News

Perang Melawan Teror di Indonesia dan Asia Tenggara Sudah Selesai?

Pada awal tahun 2000-an serangan teror melanda Indonesia dan beberapa negara di Asia Tenggara. Kini jaringan terorisme semakin menyusut namun tidak ada yang meyakini bahwa gerakan ini telah lumpuh. Siapa kira-kira yang muncul selanjutnya?

Indonesia sempat diguncang oleh pengeboman gereja malam Natal pada 24 Desember 2000 yang menewaskan 18 orang. Enam hari kemudian, Metro Manila di Filipina mengalami pemboman serupa yang menewaskan 22 orang.

Berlanjut pada tahun 2002, serangkaian pemboman melanda tempat hiburan malam populer di Bali, menewaskan lebih dari 200 orang dan menyebabkan sedikitnya 200 lainnya terluka. Pada tahun-tahun berikutnya, Hotel JW Marriott, Bursa Efek Filipina, dan konsulat, di Jakarta, diserang, begitu pula lokasi lainnya di Asia Tenggara.

Kelompok yang bertanggung jawab atas serangan tersebut adalah Jemaah Islamiyah (JI), yang anggotanya bercita-cita untuk mendirikan negara Islam garis keras di Indonesia dan di seluruh Asia Tenggara.

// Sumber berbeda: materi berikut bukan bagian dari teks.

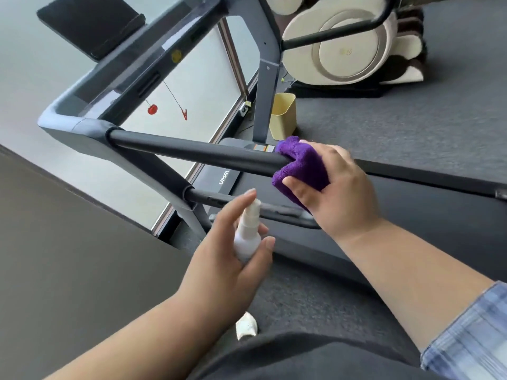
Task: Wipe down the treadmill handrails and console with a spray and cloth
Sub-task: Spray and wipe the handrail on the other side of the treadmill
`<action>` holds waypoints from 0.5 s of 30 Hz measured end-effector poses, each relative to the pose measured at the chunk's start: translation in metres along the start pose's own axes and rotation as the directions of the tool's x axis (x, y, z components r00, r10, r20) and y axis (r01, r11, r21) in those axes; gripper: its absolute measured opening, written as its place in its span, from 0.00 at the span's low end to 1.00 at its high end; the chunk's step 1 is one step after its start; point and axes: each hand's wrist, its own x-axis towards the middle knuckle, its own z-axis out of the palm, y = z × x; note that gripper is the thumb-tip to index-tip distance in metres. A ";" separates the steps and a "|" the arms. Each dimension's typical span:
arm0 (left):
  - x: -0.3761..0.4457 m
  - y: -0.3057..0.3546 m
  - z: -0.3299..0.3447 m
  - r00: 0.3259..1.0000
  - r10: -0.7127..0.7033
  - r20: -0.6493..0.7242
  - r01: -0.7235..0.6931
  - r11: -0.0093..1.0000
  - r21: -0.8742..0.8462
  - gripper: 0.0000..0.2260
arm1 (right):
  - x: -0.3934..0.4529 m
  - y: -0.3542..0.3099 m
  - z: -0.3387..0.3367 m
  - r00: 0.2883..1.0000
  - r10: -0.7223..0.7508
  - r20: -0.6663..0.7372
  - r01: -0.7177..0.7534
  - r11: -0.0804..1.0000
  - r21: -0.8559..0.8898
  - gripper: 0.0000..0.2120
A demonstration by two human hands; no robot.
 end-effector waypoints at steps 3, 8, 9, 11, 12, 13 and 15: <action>0.005 0.004 0.005 1.000 -0.010 -0.005 0.010 0.999 0.045 0.28 | -0.016 0.017 0.001 0.999 0.028 -0.043 -0.023 0.994 0.108 0.34; -0.006 0.014 0.017 0.998 0.007 0.067 -0.010 0.999 0.048 0.28 | -0.043 0.046 0.008 0.992 0.115 -0.043 -0.106 0.980 0.166 0.38; -0.008 0.015 0.017 0.997 0.009 0.071 -0.012 0.999 0.052 0.28 | -0.048 0.052 0.009 0.993 0.117 -0.036 -0.109 0.981 0.162 0.38; -0.011 0.018 0.017 0.997 0.008 0.077 -0.013 0.998 0.059 0.28 | -0.054 0.061 0.009 0.994 0.108 -0.016 -0.104 0.980 0.170 0.37; -0.012 0.019 0.017 0.997 0.007 0.080 -0.012 0.998 0.060 0.28 | -0.055 0.063 0.008 0.994 0.108 -0.008 -0.105 0.978 0.181 0.36; -0.014 0.020 0.016 0.997 0.007 0.082 -0.011 0.998 0.058 0.27 | -0.055 0.063 0.007 0.993 0.114 -0.006 -0.111 0.975 0.192 0.35; -0.016 0.022 0.015 0.996 0.007 0.086 -0.011 0.999 0.046 0.27 | -0.050 0.054 0.004 0.991 0.130 -0.022 -0.123 0.971 0.203 0.35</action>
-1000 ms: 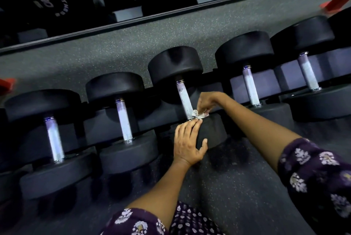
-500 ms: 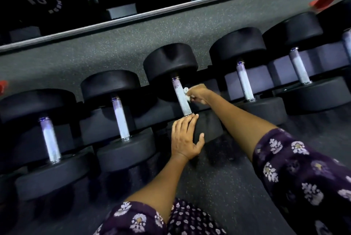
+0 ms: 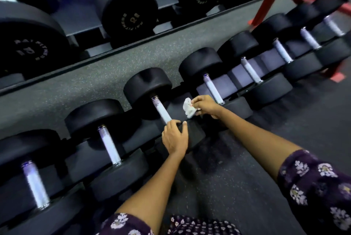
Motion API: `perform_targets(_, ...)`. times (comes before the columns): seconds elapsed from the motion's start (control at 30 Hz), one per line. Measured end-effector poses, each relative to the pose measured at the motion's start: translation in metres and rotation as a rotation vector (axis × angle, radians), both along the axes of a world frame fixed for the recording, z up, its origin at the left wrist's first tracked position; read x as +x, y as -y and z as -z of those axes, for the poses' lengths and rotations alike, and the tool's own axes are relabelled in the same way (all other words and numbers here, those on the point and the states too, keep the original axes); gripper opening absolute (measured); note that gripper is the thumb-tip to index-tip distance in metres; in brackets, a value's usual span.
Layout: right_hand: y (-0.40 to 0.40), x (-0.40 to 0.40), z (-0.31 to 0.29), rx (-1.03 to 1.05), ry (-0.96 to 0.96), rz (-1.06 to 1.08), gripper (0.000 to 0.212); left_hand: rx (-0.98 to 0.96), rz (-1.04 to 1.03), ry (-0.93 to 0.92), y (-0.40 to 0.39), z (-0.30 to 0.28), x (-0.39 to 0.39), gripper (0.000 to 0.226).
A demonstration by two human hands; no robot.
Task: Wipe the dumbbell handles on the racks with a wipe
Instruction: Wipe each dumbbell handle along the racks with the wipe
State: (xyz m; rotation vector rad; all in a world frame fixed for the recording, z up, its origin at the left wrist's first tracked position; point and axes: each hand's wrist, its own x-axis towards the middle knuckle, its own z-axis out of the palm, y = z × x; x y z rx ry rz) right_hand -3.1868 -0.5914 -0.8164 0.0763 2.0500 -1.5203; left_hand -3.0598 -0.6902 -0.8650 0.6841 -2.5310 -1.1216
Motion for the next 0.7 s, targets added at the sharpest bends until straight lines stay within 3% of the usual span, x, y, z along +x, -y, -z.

Sering disebut dengan inisialnya, JI diduga memiliki operasi di Singapura, Malaysia, Kamboja dan Filipina, dan dikatakan terkait dengan kelompok lain, termasuk al-Qaeda dan Front Pembebasan Islam Moro (MILF) di Pulau Mindanao, Filipina. 

Meskipun JI bertanggung jawab atas daftar panjang kekejaman dan ratusan korban jiwa pada awal 2000-an, serangan terakhir yang tercatat adalah pemboman kompleks Polresta Cirebon di Jawa Barat pada tahun 2011 – kelompok ini, dan ketakutannya akan serangan teror, sebagian besar telah dilupakan. 

Mengutip laporan Al Jazeera, Pemerintah Indonesia dan negara-negara lain di Asia Tenggara terlihat secara efektif mengurangi ancaman regional. Berbeda dengan “perang melawan teror” yang dipimpin Amerika Serikat menyebabkan negara-negara terpecah belah dan wilayah-wilayah di dunia berada dalam kekacauan setelah serangan 11 September 2001.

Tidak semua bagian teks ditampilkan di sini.